The virtual file system driver basically virtualizes two things:

1. The .git folder where all batch files, history, etc. are stored. This is the default folder for everything. We virtualized it in order to extract only the necessary files and only when necessary.
2. “Working directory” - the place where you go to actually edit the source code, compile it, etc. GVFS keeps track of the working directory and automatically “checks” every file you touch, creating the impression that all files are actually there , but not requiring resources, unless you actually request access to a specific file.

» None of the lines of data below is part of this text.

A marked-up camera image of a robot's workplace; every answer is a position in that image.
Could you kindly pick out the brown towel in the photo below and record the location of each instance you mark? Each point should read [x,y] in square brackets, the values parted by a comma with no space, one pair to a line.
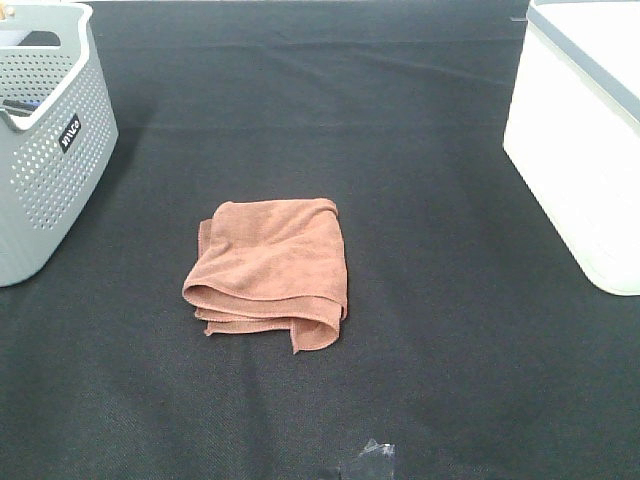
[271,265]

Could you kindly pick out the white storage box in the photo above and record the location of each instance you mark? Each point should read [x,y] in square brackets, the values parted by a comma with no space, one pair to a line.
[572,131]

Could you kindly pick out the dark item inside basket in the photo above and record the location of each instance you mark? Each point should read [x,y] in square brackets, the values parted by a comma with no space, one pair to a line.
[19,108]

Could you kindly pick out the grey perforated laundry basket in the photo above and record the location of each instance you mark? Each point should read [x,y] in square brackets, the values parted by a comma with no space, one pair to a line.
[52,160]

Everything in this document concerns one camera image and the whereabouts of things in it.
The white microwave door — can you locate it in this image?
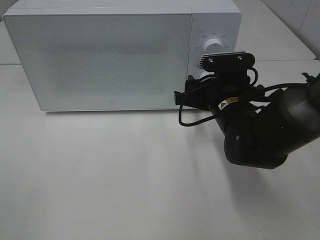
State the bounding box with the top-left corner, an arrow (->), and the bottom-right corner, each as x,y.
4,14 -> 191,112

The white timer knob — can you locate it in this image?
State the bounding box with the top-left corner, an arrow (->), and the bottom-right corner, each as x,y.
200,71 -> 214,81

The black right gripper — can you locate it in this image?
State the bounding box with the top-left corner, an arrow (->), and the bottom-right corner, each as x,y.
174,71 -> 265,118

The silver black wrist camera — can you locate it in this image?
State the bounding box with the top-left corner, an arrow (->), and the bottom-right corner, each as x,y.
198,51 -> 256,73

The upper white power knob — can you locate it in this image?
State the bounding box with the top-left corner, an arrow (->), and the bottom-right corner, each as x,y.
202,36 -> 224,54

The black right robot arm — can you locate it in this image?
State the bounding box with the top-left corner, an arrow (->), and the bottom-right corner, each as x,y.
174,71 -> 320,169

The white microwave oven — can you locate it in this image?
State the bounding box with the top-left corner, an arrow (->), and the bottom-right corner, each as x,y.
2,0 -> 243,113

As our work progressed, as you can imagine, we learned a lot. Among other things, we learned that the Git server must be smart. He should pack the Git files in the most optimal way so as not to send the client more than he really needs - imagine it as an optimization of the locality of the links. So we made a lot of improvements in the Team Services / TFS Git server. We also found that Git has many scripts when it touches files that shouldn't be touched. Previously, it never mattered, because everything was stored locally, and Git was used in medium-sized repositories, so it worked very quickly - but if you touch everything, you have to download 6,000,000 files from the server or scan, this is not a joke. So we spent a lot of time optimizing Git performance. Many of the optimizations we have made will benefit the “normal” repositories to some extent, but these optimizations are critical for mega-repositories. We sent many of these improvements to the Git OSS project and enjoyed the good cooperation with them.

So, fast forward to our days. Everything is working! We have packed all the code from over 40 Windows Source Depot servers within a single Git repository hosted by VS Team Services - and it performs well. You can go (enlist) in a couple of minutes and do all your usual Git operations in seconds. And in all senses this is a transparent service. Just git. Your developers will continue to work as they did, using the tools they used. Your builds just work, and so on. It's just amazing. Magic!

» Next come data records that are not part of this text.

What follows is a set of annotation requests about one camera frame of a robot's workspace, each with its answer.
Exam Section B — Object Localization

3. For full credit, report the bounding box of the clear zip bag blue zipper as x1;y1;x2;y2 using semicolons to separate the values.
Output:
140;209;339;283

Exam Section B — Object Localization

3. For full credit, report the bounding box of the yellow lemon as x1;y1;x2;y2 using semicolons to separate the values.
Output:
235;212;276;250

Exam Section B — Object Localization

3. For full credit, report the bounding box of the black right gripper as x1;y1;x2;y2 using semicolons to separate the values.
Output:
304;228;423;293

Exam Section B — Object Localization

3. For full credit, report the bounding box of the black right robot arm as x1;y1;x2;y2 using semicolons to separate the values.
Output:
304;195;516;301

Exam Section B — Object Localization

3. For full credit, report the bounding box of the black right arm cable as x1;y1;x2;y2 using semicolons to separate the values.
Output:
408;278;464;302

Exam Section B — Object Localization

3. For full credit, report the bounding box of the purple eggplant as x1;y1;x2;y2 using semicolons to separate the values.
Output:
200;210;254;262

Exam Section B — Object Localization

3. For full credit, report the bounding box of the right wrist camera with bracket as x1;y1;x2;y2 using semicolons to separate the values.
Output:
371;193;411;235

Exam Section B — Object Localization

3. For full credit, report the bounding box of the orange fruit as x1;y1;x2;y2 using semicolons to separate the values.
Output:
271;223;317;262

As a side effect, this approach is well reflected in large binary files. It does not extend Git with the help of a new mechanism, as LFS does, no “selections” and the like. You can work with large binary files as with any other files, but only those blobs that you’ve touched are downloaded.

Git merge

At the Git Merge conference in Brussels, Saeed Noursalehi shared with the world what we are doing - including the painful details of the work done and what we understood. At the same time, we laid out all our work in open source. We also included several additional server protocols that needed to be presented. You can find the GVFS project and all changes made in Git.exe in the Microsoft GitHub repositories. GVFS relies on the new Windows filter driver (the moral equivalent of the FUSE driver for Linux), and we worked with the Windows team to release this driver early so that you can try GVFS. For more information and links to additional resources, see the post Said . You can study them. You can even install GVFS and try it out.

While I note the performance of GVFS, I want to emphasize that there is still much to be done. We have not finished everything. We think that we have proven the concept, but a lot of work still needs to be done to put it into practice. We make an official announcement and publish the source code to involve the community in working together. Together, we will be able to scale Git for the largest code bases.

Sorry for the long post, I hope it was interesting. I am delighted with the work done - both in the framework of the 1ES initiative at Microsoft, and over the scaling of Git.